- _WHAT YOU HAVE TO DO_
In which lines of the data does the string "outline" appear? Copy every one.

*** INPUT MATERIAL ***

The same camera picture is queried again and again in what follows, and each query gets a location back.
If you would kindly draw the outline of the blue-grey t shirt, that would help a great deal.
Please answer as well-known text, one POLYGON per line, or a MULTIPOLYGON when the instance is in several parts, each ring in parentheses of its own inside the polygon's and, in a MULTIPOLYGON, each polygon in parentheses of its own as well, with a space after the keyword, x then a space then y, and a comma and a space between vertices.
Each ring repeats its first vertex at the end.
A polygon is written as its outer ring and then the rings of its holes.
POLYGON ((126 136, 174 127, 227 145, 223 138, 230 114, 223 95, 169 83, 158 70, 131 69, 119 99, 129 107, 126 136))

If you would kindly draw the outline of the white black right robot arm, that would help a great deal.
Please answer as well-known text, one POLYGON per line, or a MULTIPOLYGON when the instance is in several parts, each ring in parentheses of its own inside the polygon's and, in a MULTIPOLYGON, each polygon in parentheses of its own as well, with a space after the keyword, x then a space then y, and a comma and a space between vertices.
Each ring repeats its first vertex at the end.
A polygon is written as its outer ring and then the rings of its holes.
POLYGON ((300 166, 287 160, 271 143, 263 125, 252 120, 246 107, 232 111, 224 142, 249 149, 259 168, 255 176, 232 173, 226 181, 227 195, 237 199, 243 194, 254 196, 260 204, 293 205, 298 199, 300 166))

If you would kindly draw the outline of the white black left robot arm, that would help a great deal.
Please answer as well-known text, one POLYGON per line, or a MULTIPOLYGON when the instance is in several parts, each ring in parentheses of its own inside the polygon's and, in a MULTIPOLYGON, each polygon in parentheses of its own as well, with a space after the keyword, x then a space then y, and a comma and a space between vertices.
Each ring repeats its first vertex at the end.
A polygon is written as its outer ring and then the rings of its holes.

***

- _RESULT FOR THIS EXERCISE_
If you would kindly draw the outline of the blue-grey t shirt, that would help a great deal.
If you would kindly draw the outline of the white black right robot arm, that would help a great deal.
If you would kindly draw the outline of the white black left robot arm, that would help a great deal.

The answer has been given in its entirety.